Segment Open
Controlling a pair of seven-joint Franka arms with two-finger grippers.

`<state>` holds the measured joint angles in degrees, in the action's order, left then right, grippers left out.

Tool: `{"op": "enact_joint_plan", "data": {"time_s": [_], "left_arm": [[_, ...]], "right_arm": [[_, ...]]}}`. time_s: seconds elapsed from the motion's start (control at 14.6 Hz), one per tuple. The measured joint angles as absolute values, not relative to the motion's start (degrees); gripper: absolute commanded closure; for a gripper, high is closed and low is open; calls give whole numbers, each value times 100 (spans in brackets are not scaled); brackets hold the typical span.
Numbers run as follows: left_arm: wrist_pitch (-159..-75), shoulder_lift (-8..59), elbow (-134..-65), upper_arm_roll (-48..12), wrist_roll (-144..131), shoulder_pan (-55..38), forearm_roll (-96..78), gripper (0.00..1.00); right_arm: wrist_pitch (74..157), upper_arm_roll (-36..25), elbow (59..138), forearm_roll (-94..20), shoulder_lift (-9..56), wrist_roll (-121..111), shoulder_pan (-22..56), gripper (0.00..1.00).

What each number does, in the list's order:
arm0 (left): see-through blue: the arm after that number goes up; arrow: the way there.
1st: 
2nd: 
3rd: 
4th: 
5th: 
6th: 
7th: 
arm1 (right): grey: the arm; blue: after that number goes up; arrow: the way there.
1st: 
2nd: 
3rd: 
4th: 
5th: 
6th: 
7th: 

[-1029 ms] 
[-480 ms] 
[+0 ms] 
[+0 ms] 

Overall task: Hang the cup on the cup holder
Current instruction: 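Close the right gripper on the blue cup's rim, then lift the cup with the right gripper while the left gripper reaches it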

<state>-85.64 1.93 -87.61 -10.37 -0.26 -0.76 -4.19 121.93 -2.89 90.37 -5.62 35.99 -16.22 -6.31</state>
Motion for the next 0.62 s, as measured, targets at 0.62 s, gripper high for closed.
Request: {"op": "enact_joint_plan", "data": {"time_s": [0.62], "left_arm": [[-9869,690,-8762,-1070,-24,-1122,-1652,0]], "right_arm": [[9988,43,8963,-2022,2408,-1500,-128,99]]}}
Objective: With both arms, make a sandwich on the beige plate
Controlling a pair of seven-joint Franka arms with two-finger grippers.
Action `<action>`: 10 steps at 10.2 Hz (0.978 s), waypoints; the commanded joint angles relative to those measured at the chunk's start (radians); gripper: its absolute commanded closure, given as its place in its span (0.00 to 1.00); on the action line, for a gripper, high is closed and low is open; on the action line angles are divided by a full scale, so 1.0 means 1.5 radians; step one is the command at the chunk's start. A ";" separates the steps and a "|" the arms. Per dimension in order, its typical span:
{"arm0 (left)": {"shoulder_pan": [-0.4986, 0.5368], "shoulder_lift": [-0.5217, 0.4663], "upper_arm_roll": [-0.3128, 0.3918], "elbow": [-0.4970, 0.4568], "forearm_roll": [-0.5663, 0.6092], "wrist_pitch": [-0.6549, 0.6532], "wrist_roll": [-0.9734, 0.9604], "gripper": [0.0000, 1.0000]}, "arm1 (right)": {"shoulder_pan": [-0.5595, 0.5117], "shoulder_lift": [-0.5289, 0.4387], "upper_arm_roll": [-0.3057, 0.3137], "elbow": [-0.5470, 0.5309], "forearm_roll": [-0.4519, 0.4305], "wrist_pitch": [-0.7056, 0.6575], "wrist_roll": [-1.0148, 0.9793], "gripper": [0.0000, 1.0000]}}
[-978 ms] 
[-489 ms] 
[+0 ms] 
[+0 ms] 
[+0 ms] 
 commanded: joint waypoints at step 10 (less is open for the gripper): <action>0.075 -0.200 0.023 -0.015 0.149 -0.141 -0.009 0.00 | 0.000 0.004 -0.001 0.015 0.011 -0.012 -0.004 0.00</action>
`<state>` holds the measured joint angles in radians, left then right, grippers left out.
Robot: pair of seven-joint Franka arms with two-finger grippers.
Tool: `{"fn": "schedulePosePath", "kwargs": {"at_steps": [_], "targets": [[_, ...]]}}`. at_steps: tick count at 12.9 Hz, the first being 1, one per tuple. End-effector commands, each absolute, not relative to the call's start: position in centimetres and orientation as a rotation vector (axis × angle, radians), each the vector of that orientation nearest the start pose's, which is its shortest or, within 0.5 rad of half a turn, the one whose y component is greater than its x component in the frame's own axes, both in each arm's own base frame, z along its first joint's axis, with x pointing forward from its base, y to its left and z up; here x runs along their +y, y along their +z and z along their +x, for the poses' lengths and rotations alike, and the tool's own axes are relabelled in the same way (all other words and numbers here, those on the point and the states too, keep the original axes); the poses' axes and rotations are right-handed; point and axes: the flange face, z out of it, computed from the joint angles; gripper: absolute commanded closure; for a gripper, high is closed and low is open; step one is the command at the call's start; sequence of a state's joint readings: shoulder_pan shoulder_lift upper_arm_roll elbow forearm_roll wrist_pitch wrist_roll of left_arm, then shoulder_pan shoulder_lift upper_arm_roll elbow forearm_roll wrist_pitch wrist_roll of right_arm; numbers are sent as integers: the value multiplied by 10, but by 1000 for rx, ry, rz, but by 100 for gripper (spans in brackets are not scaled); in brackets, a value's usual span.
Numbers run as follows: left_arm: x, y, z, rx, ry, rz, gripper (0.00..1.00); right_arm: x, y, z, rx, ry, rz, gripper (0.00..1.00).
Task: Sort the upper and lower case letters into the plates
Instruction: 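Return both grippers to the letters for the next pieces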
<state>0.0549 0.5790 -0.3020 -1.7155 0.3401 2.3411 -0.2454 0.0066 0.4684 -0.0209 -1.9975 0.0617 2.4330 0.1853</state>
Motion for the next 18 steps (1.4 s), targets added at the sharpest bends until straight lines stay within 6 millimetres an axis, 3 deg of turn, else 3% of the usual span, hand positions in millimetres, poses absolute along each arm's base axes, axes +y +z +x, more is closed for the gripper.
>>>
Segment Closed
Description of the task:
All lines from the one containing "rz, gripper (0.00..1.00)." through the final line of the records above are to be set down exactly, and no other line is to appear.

Result for this task:
Numbers run as follows: left_arm: x, y, z, rx, ry, rz, gripper (0.00..1.00); right_arm: x, y, z, rx, ry, rz, gripper (0.00..1.00).
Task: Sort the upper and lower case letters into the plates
Instruction: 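Return both grippers to the letters for the next pieces
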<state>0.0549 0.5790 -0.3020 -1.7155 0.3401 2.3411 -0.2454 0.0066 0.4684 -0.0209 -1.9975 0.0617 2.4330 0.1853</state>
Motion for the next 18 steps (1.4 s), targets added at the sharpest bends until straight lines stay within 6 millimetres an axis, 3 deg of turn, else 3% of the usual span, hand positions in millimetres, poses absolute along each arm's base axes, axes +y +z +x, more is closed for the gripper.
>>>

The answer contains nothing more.